§ **THE PROBLEM**
Your answer should be the exact lines of the data below from the one containing "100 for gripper" through the one containing "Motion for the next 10"; please include nothing else.

--------------------------------------------------

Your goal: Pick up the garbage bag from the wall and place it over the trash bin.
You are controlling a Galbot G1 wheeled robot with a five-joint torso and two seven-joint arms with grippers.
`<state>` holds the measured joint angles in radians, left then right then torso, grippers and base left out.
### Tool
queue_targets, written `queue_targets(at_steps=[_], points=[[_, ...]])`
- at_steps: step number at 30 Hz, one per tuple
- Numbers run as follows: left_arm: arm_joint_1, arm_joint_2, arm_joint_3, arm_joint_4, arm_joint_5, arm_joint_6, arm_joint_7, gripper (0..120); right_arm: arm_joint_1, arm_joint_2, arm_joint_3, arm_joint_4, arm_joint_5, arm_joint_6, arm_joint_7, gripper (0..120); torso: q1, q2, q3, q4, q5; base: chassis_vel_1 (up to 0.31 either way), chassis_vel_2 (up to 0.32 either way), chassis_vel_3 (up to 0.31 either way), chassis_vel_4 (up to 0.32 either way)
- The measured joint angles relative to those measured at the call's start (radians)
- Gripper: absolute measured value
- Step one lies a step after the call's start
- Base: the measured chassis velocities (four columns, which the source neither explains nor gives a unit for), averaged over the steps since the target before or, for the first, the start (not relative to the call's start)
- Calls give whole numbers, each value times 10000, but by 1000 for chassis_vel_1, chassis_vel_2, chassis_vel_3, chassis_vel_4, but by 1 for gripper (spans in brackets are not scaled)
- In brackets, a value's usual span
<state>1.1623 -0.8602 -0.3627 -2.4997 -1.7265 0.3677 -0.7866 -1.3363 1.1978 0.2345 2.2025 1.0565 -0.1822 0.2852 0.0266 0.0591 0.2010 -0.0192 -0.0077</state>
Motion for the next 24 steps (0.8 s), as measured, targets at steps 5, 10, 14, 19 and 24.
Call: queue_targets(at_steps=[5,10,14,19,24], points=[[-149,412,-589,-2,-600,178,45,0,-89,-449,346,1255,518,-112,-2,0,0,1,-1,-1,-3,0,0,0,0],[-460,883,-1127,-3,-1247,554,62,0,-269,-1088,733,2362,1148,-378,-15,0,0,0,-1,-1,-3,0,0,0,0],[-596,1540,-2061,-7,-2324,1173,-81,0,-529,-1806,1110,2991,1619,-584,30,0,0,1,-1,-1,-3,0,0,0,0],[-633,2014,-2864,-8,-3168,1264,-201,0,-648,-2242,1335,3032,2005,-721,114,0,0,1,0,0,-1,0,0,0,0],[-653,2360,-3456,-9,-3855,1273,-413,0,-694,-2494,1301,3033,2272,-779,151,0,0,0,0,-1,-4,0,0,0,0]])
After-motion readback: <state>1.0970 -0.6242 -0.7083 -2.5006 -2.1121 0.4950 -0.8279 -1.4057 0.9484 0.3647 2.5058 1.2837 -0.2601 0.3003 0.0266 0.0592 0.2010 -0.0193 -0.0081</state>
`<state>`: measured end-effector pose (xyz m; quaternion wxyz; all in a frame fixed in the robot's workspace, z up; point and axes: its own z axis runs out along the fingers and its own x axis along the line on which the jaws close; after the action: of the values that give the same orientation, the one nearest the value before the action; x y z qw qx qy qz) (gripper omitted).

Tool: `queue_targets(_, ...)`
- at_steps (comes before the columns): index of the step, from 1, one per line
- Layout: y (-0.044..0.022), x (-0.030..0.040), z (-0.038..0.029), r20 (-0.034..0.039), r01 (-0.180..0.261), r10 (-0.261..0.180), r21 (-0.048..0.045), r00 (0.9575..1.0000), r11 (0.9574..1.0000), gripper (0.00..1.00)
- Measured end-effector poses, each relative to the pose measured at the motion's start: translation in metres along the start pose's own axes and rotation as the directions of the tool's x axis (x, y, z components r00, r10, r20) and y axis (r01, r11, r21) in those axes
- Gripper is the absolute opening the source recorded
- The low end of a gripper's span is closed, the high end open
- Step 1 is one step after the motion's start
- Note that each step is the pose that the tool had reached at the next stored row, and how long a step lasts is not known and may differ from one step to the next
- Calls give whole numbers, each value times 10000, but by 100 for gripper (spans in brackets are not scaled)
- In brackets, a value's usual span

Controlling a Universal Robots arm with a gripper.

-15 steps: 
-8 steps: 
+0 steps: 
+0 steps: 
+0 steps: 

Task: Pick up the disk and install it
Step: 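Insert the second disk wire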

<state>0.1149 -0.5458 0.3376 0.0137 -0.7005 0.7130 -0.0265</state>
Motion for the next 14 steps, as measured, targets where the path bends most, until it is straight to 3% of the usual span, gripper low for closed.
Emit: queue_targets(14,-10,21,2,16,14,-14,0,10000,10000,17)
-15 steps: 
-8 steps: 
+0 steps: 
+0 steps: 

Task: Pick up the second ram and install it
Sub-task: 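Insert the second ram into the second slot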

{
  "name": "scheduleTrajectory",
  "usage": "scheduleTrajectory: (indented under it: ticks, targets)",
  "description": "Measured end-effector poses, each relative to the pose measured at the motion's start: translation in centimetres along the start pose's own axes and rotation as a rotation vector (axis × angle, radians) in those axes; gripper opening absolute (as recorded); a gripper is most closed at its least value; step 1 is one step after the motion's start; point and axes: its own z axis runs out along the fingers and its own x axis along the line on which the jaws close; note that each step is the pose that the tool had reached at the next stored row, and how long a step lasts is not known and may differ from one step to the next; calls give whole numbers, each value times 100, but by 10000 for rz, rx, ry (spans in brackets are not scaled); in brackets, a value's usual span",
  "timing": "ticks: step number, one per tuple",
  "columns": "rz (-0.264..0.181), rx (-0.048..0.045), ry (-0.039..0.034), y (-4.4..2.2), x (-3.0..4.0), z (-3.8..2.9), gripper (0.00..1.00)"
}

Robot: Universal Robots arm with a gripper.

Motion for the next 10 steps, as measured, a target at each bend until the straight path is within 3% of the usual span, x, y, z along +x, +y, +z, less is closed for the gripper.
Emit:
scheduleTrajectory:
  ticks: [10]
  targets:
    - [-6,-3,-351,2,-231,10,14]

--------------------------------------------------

§ **OUTPUT OF THE TASK**
- Calls give whole numbers, each value times 10000, but by 100 for gripper (spans in brackets are not scaled)
- In brackets, a value's usual span

Controlling a Universal Robots arm with a gripper.

-15 steps: 
-8 steps: 
+0 steps: 
+0 steps: 
+0 steps: 

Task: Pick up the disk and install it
Step: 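Insert the second disk wire
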
<state>0.1149 -0.5458 0.3376 0.0137 -0.7005 0.7130 -0.0265</state>
Motion for the next 14 steps, as measured, targets where the path bends most, until it is straight to 3% of the usual span, gripper low for closed.
Emit: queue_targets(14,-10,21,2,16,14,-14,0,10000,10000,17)
-15 steps: 
-8 steps: 
+0 steps: 
+0 steps: 

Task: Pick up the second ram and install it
Sub-task: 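Insert the second ram into the second slot
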
{
  "name": "scheduleTrajectory",
  "usage": "scheduleTrajectory: (indented under it: ticks, targets)",
  "description": "Measured end-effector poses, each relative to the pose measured at the motion's start: translation in centimetres along the start pose's own axes and rotation as a rotation vector (axis × angle, radians) in those axes; gripper opening absolute (as recorded); a gripper is most closed at its least value; step 1 is one step after the motion's start; point and axes: its own z axis runs out along the fingers and its own x axis along the line on which the jaws close; note that each step is the pose that the tool had reached at the next stored row, and how long a step lasts is not known and may differ from one step to the next; calls give whole numbers, each value times 100, but by 10000 for rz, rx, ry (spans in brackets are not scaled); in brackets, a value's usual span",
  "timing": "ticks: step number, one per tuple",
  "columns": "rz (-0.264..0.181), rx (-0.048..0.045), ry (-0.039..0.034), y (-4.4..2.2), x (-3.0..4.0), z (-3.8..2.9), gripper (0.00..1.00)"
}

Robot: Universal Robots arm with a gripper.

Motion for the next 10 steps, as measured, a target at each bend until the straight path is within 3% of the usual span, x, y, z along +x, +y, +z, less is closed for the gripper.

Nothing further is needed for this answer.